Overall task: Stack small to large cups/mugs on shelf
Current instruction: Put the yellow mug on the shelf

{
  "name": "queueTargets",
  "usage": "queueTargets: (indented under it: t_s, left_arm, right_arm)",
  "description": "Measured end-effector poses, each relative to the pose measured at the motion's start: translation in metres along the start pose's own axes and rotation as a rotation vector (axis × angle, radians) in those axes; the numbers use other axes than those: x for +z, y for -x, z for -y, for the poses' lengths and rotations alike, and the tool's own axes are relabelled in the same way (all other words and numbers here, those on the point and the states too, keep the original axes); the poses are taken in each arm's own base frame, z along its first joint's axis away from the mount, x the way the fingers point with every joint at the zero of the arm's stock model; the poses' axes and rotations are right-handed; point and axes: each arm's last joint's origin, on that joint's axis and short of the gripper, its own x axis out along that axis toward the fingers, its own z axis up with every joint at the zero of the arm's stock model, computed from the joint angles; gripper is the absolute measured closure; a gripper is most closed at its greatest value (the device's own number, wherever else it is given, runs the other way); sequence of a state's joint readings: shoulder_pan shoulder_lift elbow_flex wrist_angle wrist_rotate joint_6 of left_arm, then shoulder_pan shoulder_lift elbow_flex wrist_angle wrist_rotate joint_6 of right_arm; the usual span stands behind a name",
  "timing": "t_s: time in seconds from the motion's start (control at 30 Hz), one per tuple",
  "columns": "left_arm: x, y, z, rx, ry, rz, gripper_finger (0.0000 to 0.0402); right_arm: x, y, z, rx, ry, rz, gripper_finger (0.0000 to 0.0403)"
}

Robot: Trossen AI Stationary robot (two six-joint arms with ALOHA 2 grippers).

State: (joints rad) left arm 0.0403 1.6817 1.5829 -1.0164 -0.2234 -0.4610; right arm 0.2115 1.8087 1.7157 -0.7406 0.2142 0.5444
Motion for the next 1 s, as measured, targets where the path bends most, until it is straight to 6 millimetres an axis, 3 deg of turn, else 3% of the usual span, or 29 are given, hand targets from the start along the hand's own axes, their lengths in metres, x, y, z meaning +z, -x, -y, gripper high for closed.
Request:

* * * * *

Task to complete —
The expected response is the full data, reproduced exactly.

Problem solution —
Overall task: Stack small to large cups/mugs on shelf
Current instruction: Put the yellow mug on the shelf

{
  "name": "queueTargets",
  "usage": "queueTargets: (indented under it: t_s, left_arm, right_arm)",
  "description": "Measured end-effector poses, each relative to the pose measured at the motion's start: translation in metres along the start pose's own axes and rotation as a rotation vector (axis × angle, radians) in those axes; the numbers use other axes than those: x for +z, y for -x, z for -y, for the poses' lengths and rotations alike, and the tool's own axes are relabelled in the same way (all other words and numbers here, those on the point and the states too, keep the original axes); the poses are taken in each arm's own base frame, z along its first joint's axis away from the mount, x the way the fingers point with every joint at the zero of the arm's stock model; the poses' axes and rotations are right-handed; point and axes: each arm's last joint's origin, on that joint's axis and short of the gripper, its own x axis out along that axis toward the fingers, its own z axis up with every joint at the zero of the arm's stock model, computed from the joint angles; gripper is the absolute measured closure; a gripper is most closed at its greatest value (the device's own number, wherever else it is given, runs the other way); sequence of a state's joint readings: shoulder_pan shoulder_lift elbow_flex wrist_angle wrist_rotate joint_6 of left_arm, then shoulder_pan shoulder_lift elbow_flex wrist_angle wrist_rotate joint_6 of right_arm; the usual span stands behind a name",
  "timing": "t_s: time in seconds from the motion's start (control at 30 Hz), one per tuple",
  "columns": "left_arm: x, y, z, rx, ry, rz, gripper_finger (0.0000 to 0.0402); right_arm: x, y, z, rx, ry, rz, gripper_finger (0.0000 to 0.0403)"
}

Robot: Trossen AI Stationary robot (two six-joint arms with ALOHA 2 grippers).

State: (joints rad) left arm 0.0403 1.6817 1.5829 -1.0164 -0.2234 -0.4610; right arm 0.2115 1.8087 1.7157 -0.7406 0.2142 0.5444
Motion for the next 1 s, as measured, targets where the path bends most, until it is straight to 6 millimetres an axis, 3 deg of turn, else 3% of the usual span, or 29 are given, hand targets from the start along the hand's own axes, their lengths in metres, x, y, z meaning +z, -x, -y, gripper high for closed.
Request:

This answer leaves nothing further to address.